TASK DIRECTIONS:
Where does the word "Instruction" show up in the records? Copy every line that holds it.

SOURCE DATA:
################
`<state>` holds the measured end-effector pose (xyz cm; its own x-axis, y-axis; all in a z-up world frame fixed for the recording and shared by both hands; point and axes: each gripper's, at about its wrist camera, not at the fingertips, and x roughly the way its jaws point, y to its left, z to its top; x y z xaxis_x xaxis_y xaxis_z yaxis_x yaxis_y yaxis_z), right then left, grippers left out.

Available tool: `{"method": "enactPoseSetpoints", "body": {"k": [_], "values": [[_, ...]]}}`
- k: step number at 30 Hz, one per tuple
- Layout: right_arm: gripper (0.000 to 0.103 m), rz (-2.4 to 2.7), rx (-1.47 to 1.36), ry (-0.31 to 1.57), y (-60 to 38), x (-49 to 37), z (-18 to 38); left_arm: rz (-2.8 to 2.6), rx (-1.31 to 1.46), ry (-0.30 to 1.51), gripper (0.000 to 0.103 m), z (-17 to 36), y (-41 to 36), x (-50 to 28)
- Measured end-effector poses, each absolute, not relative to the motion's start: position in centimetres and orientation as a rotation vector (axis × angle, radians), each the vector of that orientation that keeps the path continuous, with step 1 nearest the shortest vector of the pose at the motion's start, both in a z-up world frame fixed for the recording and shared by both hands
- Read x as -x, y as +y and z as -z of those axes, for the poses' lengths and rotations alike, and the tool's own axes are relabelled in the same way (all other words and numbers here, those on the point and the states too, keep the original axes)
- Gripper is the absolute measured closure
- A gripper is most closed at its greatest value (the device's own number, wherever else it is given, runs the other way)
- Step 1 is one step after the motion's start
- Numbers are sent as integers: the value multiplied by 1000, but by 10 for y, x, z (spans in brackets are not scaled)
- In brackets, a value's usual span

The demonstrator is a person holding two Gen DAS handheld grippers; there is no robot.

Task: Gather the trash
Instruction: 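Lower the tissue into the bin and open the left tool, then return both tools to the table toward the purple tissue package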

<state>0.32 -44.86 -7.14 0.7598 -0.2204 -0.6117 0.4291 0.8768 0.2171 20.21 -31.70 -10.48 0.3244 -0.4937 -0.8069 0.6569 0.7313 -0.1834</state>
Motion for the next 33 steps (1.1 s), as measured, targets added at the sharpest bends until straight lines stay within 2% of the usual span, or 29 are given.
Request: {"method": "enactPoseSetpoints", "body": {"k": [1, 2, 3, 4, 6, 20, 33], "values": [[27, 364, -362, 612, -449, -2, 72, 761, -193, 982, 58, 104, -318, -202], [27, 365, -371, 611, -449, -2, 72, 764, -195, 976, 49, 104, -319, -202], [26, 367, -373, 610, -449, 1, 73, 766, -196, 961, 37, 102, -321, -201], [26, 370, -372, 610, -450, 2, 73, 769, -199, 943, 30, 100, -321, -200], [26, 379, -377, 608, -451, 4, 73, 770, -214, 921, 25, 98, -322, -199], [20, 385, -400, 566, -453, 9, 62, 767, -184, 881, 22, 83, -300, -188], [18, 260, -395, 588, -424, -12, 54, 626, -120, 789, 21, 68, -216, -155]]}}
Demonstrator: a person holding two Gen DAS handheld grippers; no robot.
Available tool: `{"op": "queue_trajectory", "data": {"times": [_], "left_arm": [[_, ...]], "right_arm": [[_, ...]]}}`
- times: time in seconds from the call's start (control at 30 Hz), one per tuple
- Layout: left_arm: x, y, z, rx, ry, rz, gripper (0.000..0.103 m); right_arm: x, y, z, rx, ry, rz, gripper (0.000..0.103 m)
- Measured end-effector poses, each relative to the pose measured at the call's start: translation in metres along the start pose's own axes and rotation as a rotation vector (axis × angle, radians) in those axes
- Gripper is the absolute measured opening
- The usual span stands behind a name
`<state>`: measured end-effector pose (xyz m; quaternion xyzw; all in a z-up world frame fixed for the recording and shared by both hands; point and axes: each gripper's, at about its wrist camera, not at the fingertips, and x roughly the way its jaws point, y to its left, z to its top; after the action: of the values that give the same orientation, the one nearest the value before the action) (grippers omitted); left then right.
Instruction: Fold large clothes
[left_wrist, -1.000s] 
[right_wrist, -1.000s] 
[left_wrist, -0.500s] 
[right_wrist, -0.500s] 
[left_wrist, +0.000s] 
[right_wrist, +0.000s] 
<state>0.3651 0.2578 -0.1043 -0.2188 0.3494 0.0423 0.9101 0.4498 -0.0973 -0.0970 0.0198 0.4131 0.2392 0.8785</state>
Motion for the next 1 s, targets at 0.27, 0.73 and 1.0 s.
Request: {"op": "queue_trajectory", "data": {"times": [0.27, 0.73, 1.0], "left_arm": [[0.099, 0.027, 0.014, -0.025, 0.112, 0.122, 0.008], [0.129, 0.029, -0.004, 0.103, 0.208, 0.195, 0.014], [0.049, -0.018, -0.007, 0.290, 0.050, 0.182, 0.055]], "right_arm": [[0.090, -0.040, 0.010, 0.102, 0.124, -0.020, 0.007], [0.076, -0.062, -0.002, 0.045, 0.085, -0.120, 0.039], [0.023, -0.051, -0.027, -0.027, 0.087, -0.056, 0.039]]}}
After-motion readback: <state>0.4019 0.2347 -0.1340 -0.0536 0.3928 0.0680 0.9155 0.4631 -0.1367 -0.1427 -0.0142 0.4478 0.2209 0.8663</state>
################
REPLY TO THE TASK:
Instruction: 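Lower the tissue into the bin and open the left tool, then return both tools to the table toward the purple tissue package
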Instruction: Fold large clothes

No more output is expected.